O candidato do PDT trouxe o “SPCiro” novamente para a corrida eleitoral deste ano, que consiste num refinanciamento governamental dos débitos com taxas de juros menores e prazos mais longos de pagamento.
O economista Nelson Marconi, coordenador do programa de governo do Ciro, diz que não se trata de um perdão aos devedores e destaca que, atualmente, o próprio mercado financeiro já está renegociando as dívidas com deságio, ou seja, por um valor menor.
“O que estamos propondo é que os bancos públicos comprem essa dívida num leilão reverso –onde ganha quem vender por um valor mais baixo–, passe a ser o credor e refinancie o débito do devedor. A diferença é o prazo maior, estamos propondo 36 meses, e taxas de juros menores”, afirma.
Outra proposta de Ciro para enfrentar o endividamento das famílias é o que vem sendo chamado de “Lei da Antiganância”. A proposta trata da proibição de que os bancos cobrem mais do que o dobro do valor de um empréstimo ou de uma dívida no cartão ou cheque especial. Na prática, a pessoa que quitar o equivalente a duas vezes a quantia da operação terá seu débito liquidado.

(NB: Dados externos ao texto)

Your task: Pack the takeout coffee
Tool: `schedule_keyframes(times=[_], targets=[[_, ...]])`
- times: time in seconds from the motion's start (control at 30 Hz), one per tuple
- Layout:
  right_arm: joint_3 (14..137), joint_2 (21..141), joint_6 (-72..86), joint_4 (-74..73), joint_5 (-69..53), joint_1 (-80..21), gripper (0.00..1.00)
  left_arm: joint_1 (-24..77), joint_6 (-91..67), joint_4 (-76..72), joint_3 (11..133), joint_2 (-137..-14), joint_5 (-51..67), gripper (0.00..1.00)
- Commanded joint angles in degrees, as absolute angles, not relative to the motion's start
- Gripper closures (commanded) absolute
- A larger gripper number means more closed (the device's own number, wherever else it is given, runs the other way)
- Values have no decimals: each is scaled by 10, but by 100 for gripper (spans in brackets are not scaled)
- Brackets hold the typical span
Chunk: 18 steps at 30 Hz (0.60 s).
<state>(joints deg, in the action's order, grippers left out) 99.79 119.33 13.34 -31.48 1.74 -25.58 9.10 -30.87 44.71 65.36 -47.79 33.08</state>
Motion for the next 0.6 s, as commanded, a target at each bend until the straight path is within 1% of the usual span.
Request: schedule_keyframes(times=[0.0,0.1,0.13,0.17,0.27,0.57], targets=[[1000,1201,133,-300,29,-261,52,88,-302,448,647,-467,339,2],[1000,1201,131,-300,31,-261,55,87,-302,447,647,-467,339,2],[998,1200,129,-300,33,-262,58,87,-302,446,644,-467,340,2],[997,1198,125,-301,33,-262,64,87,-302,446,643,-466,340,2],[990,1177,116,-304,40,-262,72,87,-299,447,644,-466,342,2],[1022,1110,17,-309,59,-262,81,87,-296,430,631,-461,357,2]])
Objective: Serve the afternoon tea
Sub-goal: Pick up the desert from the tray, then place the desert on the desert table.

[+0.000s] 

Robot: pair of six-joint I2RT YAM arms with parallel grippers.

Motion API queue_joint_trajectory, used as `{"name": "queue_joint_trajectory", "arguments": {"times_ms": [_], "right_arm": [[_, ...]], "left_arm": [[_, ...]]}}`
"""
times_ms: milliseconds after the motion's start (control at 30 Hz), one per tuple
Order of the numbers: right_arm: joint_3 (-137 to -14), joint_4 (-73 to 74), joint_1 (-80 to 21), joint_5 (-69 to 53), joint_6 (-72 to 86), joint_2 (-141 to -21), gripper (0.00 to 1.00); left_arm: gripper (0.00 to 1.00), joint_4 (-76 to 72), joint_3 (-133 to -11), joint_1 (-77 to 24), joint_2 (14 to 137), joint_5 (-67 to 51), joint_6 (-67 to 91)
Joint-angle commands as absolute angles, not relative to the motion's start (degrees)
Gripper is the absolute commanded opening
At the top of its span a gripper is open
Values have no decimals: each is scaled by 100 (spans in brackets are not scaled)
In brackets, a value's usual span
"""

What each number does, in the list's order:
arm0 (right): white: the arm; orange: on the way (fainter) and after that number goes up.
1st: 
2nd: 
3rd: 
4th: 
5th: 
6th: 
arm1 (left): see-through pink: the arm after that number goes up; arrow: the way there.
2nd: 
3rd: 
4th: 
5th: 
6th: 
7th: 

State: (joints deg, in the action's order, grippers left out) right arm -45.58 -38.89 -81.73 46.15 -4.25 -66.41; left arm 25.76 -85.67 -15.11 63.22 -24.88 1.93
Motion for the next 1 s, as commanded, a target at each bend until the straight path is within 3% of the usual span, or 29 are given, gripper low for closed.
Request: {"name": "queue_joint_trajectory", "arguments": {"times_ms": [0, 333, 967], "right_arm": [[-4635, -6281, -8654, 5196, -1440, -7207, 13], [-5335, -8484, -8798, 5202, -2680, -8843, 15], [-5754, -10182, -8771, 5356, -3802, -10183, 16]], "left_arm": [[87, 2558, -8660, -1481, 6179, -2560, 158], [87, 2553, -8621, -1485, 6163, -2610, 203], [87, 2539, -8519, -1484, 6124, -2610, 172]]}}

A proposta vem sendo chamada de tabelamento dos juros, mas Marconi diz que isso só aconteceria se o governo definisse um prazo para os pagamentos.
Simone Tebet (MDB)
A candidata do MDB não faz menção ao endividamento familiar em seu plano de governo. Procurada para falar sobre as propostas de campanha sobre o tema, a assessoria de Simone Tebet enviou uma nota com medidas que procuram dar mais segurança ao sistema financeiro e baratear o crédito.
“Incerteza política e intervenções atabalhoadas exigem elevações na Selic e prejudicam o mercado de crédito. Logo, primeiro precisamos de um governo competente, responsável e sério”, diz.
A assessoria da candidata também menciona o estímulo a novas instituições financeiras –a fim de promover competição e barateamento dos serviços– e a criação de um mecanismo de compartilhamento de informações para que os bancos tenham dados mais detalhados sobre os tomadores.
Uma outra via de atuação é o fortalecimento das garantias. Segundo a campanha de Tebet, a execução de garantias ainda é morosa e cara, sendo necessário simplificar os processos e diminuir a insegurança jurídica.
“Isso não significa incentivar o banco a tomar o bem de uma pessoa, de um empresário, mas sim saber que ele está colocando esse bem em garantia porque tem condições e intenção de pagar o empréstimo. Isso se reflete numa taxa de juros menor e em mais crédito”, afirma a nota.